Année de nomination : 2007      Dossier n° 11045 -  Consulter le dossier de Jérusalem (en anglais)

Les Justes

M. Robert Cornon
Date de naissance : 28/01/1916
Date de décès : 29/06/2015
Profession : Représentant de commerce
Particularité : Information non disponible

Localisation

Localite : Paris
Département : Paris
Région : Île-de-France
Pays : France

Cérémonies de reconnaissance

Date : 2 juin 2008
Lieu : Mairie du IIIème arrondissement (75003)

Lire le compte-rendu

Personnes sauvées

Mme Berthe Cornon (née Schpilman)

M. Max Schpilman

Mme Sarah Schpilman (née Tcherkasky)

Mme Jacqueline Zerdoun (née Schpilman)

Lieux de mémoire

Le parcours sonore des Justes de Paris
Allée des Justes à Jérusalem
Allée des Justes à Paris

L'histoire

CORNON Robert Max et Sarah Schpilman, originaires d'Ukraine, s'installent en France en1908.
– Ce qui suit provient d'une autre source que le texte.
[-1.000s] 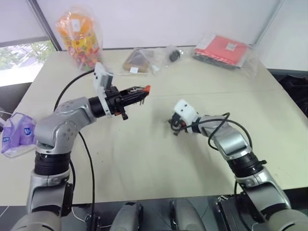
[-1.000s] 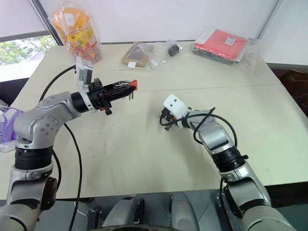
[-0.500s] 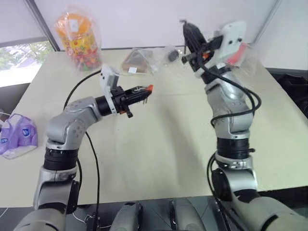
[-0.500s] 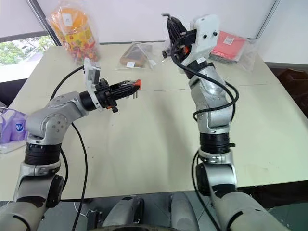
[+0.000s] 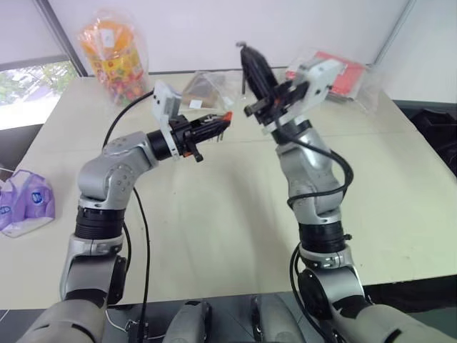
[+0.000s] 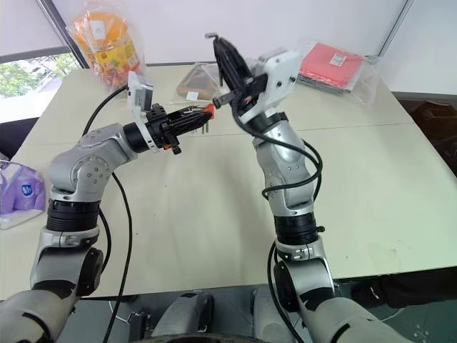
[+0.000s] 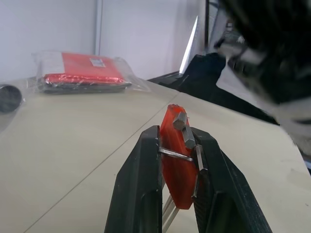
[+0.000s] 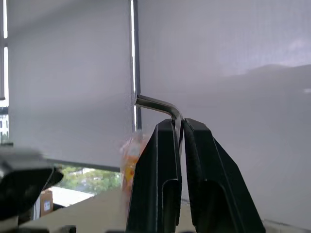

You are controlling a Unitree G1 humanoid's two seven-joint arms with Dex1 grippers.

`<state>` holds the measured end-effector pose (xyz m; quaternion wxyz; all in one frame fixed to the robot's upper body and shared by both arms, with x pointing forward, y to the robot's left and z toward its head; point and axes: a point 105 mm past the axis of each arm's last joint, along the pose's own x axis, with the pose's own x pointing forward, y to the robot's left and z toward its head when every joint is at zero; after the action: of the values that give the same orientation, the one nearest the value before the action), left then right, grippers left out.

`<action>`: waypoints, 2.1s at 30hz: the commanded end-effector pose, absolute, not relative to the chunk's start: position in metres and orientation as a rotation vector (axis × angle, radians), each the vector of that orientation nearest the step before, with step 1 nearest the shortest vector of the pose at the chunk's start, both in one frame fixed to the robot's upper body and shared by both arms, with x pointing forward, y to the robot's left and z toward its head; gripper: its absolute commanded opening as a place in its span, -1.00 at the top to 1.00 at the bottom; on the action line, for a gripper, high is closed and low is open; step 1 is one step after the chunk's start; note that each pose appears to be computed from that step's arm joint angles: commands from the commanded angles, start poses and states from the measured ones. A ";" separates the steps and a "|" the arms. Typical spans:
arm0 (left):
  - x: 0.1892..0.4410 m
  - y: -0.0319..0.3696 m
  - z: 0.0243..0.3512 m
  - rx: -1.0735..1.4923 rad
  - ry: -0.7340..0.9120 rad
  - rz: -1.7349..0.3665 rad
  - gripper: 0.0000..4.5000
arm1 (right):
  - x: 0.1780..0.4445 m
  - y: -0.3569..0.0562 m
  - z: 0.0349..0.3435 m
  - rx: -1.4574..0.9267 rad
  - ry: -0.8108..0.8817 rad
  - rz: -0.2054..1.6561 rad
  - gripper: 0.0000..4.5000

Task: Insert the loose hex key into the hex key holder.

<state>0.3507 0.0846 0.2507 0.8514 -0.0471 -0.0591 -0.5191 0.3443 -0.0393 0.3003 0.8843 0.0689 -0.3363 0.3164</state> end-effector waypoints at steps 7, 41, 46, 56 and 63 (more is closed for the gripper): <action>0.348 0.085 0.268 -0.085 -0.193 -1.096 0.88 | 0.332 -0.030 0.312 0.097 -0.790 0.671 0.98; 0.341 0.080 0.276 -0.132 -0.218 -1.109 0.88 | 0.338 -0.027 0.302 0.052 -0.772 0.672 0.98; 0.341 0.080 0.277 -0.133 -0.220 -1.112 0.88 | 0.339 -0.026 0.302 0.054 -0.776 0.668 0.98; 0.339 0.079 0.276 -0.137 -0.219 -1.113 0.88 | 0.340 -0.024 0.305 0.063 -0.789 0.665 0.98; 0.339 0.079 0.276 -0.143 -0.217 -1.113 0.88 | 0.339 -0.022 0.304 0.067 -0.789 0.670 0.98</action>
<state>0.3465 0.0787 0.2582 0.8493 -0.0698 -0.0692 -0.5188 0.3462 -0.0257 0.2915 0.8808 0.0313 -0.3516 0.3157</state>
Ils auront sept enfants. Deux garçons et cinq filles. Georges, né en 1908, et Maurice en 1912. Eva en 1910, Madeleine en 1916, Berthe en 1921, Jacqueline en 1923, et Micheline en 1929.
Le Père est chapelier. Les Schpilman, domiciliés au 14, rue des Bourdonnais à Paris 1er, se lient d'amitié avec un voisin, Monsieur Robert Cornon, à qui ils doivent leur survie.
Durant l'occupation allemande, les deux fils sont en province, mais Georges sera interné à Gurs, puis déporté à Sobibor en 1943. Son Frère Maurice, arrêté à Nice, sera déporté à Auschwitz la même année, ils ne reviendront pas. La famille est dispersée. Eva, Madeleine et Micheline sont réfugiées à Castres. Seules, Berthe et Jacqueline vivent avec leurs parents. Lors des grandes rafles de juillet 1942, les Schpilman risquent d'être arrêtés. C'est alors que Robert Cornon, sans hésiter, propose d'héberger toute la famille en lui apportant réconfort et aide matérielle, mettant ainsi sa propre vie en péril.
Le soir même, la police vient apposer les scellés sur l'appartement vide, mais cela n'arrête pas Robert Cornon. Prenant un nouveau risque, il brise les scellés afin de récupérer la machine à coudre des Schpilman, précieux outil de travail.
Robert Cornon se dévoue sans relâche. Ses protégés ne peuvent prendre le risque de sortir. Aussi, tout en travaillant lui-même, il va à bicyclette chercher le travail à façon pour le rapporter terminé. Ce qui permet leur subsistance. En outre, il assure leur ravitaillement et leur procure de faux papiers d'identité.
Les Schpilman restent cachés chez lui un certain temps, mais ils sont recherchés par la police allemande. Aussi, Robert Cornon trouve pour eux un refuge à Ivry S/Seine, où ils seront en sécurité jusqu'à a Libération, en aout 1944.
Après la Libération, les Schpilman ont gardé de si bonnes relations avec Robert Cornon que leur fille Berthe l'a épousé en 1945.
Il est certain que sans cet homme admirable, la famille Schpilman n'aurait pas survécu.

 

Le 22 avril 2007, l’Institut Yad Vashem de Jérusalem a décerné le titre de Juste parmi les Nations à Monsieur Robert Cornon.